According to the “International Business Report” by professional-services firm Grant Thornton, 19 per cent of Thai companies say they will increase salaries above the inflation rate, while 42 per cent plan to offer an increase that stays even with inflation.
“This may seem remarkable given the level of inflation,” Tom Sorensen, the partner of Grant Thornton Thailand in charge of executive recruitment, said yesterday. “Look at these numbers that the Bank of Thailand has published for headline inflation – 3.8 per cent in 2011, 3.0 per cent in 2012, and it predicts 2.8 per cent in 2013 and 2.6 per cent in 2014. I know very few companies that get away with salary adjustments at or below these inflation numbers.
“Clearly, companies in Thailand appear not to be too worried about their global competitiveness in the same manner we see in China and other developing economies.”
What has happened in Thailand has not been duplicated in other emerging markets. The survey shows that the number of businesses in emerging markets offering above-inflation pay rises to their employees has fallen away dramatically. The data are drawn from interviews with 3,450 chief executive officers, managing directors, chairmen or other senior executives from all sectors in November and December.
The report reveals that the proportion of BRIC (Brazil, Russia, India and China) companies expecting to give above-inflation pay rises fell to 11 per cent in the fourth quarter of last year, down from 21 per cent 12 months earlier. Similar falls have been observed in Latin America (from 32 per cent to 20 per cent) and the Asia-Pacific region (from 20 per cent to 12 per cent).
Over the same period, peers in the Group of Seven (from 10 per cent to 11 per cent) and the European Union (from 9 per cent to 12 per cent) have actually been offering more above-inflation pay rises.
“The rise of re-shoring, most notably in US manufacturing, is evidence of the slow erosion of what has been one of the key competitive advantages emerging economies held over mature economies,” said Ed Nusbaum, CEO of Grant Thornton International. “With wages going up by 10-20 per cent a year over the past decade in places like China and India, but salaries in the US staying broadly level, the cost of outsourcing has risen fast.
“Businesses in emerging economies now seem to be rebalancing. Wages have rocketed in these economies over recent years, by margins that appear unsustainable. Further, uncertainty is weighing on growth rates as global trade slows. In order to maintain profitability, businesses in these emerging economies need to keep their costs down. A key way of doing this is by limiting salary increases.”
The decreasing competitiveness of China as a low-cost wage base has been driven by average annual salary increases of close to 20 per cent over the past decade.
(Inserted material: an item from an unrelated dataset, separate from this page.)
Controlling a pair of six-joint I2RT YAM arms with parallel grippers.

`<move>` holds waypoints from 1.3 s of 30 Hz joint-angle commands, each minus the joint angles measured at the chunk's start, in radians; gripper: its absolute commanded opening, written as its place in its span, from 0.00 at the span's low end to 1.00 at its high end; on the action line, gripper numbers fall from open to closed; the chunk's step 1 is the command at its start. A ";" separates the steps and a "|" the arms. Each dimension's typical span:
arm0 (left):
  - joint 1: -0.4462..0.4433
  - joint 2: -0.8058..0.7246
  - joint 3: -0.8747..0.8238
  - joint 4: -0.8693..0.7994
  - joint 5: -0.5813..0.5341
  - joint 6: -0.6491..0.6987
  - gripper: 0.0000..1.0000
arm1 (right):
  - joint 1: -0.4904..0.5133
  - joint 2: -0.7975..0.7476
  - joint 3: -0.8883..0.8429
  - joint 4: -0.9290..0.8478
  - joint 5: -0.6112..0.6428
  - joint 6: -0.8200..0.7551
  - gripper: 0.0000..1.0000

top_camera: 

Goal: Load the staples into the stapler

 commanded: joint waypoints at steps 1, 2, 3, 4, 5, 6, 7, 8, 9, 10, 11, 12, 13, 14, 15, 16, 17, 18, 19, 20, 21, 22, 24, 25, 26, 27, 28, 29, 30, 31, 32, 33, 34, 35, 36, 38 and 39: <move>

If these rates were maintained, manufacturing wages would triple from 2011 levels by 2017.
However, the report suggests Chinese businesses are looking to counter this trend and maintain their competitive advantage – just 6 per cent are expecting to award above-inflation pay rises in 2013, down from 15 per cent this time 12 months ago. Over the same period, the proportion of businesses in China expecting an increase in profits has risen from 61 per cent to 90 per cent – a record high.
In Latin America, businesses are also showing signs of scaling back price rises. In the fourth quarter of 2011, 48 per cent of respondents expected their prices to rise over the next 12 months, falling to 44 per cent a year later. However, selling-price expectations in the BRIC economies have risen from 38 per cent to 40 per cent, and in the Asia-Pacific region from 31 per cent to 41 per cent over the same period.
“Scaling back price and wage rises will boost the competitiveness of an economy’s exports,” Nusbaum said. “However, if increases in workers’ salaries do not keep pace with the prices they have to pay in the shops, domestic consumption will suffer.
“This presents a real challenge to economies such as Brazil and China that are trying to diversify away from export-dependent growth models towards more sustainable economic expansion driven by the domestic middle classes.”